Task statement
Report how many lines of the data below contain "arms". Give nothing besides the number.

Dataset content
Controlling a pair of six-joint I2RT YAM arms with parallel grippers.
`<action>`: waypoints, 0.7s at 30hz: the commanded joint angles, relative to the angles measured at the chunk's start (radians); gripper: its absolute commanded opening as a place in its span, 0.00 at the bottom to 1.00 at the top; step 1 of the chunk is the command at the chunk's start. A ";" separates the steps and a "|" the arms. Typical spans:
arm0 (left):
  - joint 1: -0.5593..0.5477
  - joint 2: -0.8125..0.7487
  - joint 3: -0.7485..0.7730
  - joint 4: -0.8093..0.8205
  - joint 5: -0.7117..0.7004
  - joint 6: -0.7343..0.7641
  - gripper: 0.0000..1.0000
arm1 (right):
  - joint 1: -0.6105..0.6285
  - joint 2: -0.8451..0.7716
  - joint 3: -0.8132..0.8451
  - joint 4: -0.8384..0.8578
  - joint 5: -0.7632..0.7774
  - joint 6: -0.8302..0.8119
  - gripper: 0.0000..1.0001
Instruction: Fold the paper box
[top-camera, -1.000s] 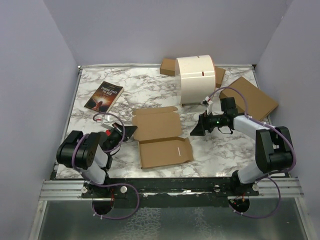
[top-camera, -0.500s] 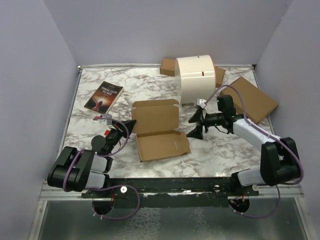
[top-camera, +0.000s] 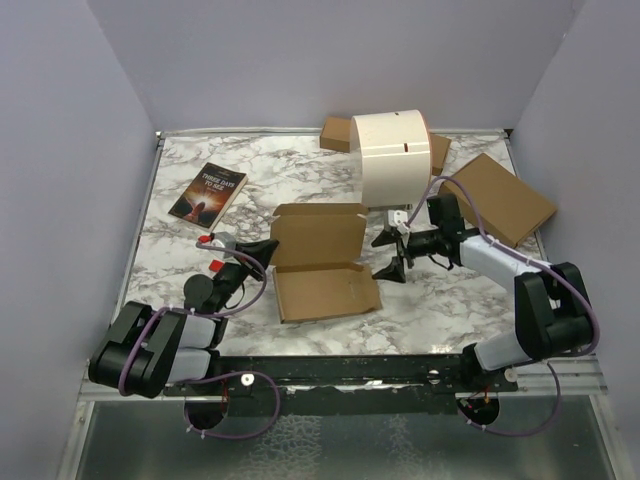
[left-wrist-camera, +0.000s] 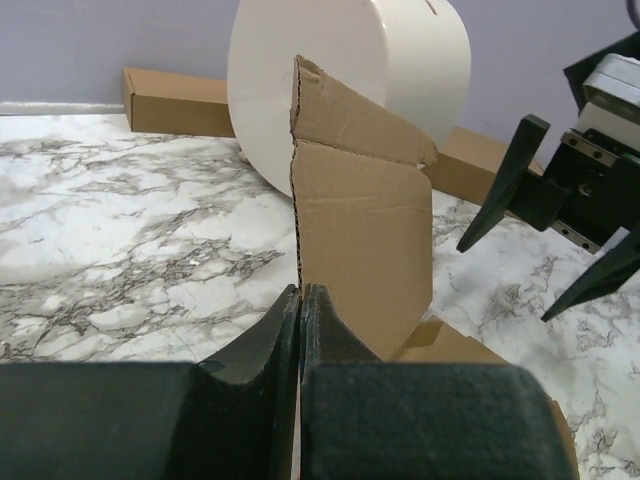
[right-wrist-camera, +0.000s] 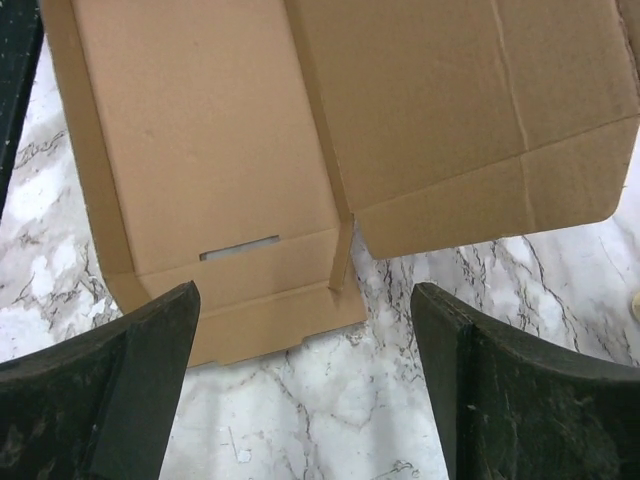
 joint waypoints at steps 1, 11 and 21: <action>-0.019 -0.019 -0.045 0.239 0.064 0.029 0.00 | 0.005 0.056 0.072 -0.044 0.028 0.018 0.84; -0.039 -0.035 -0.041 0.238 0.089 0.026 0.00 | -0.040 0.044 0.064 0.210 0.039 0.387 0.82; -0.060 -0.029 -0.015 0.239 0.130 0.008 0.00 | -0.082 0.148 0.054 0.449 -0.198 0.660 0.58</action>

Solution for this task
2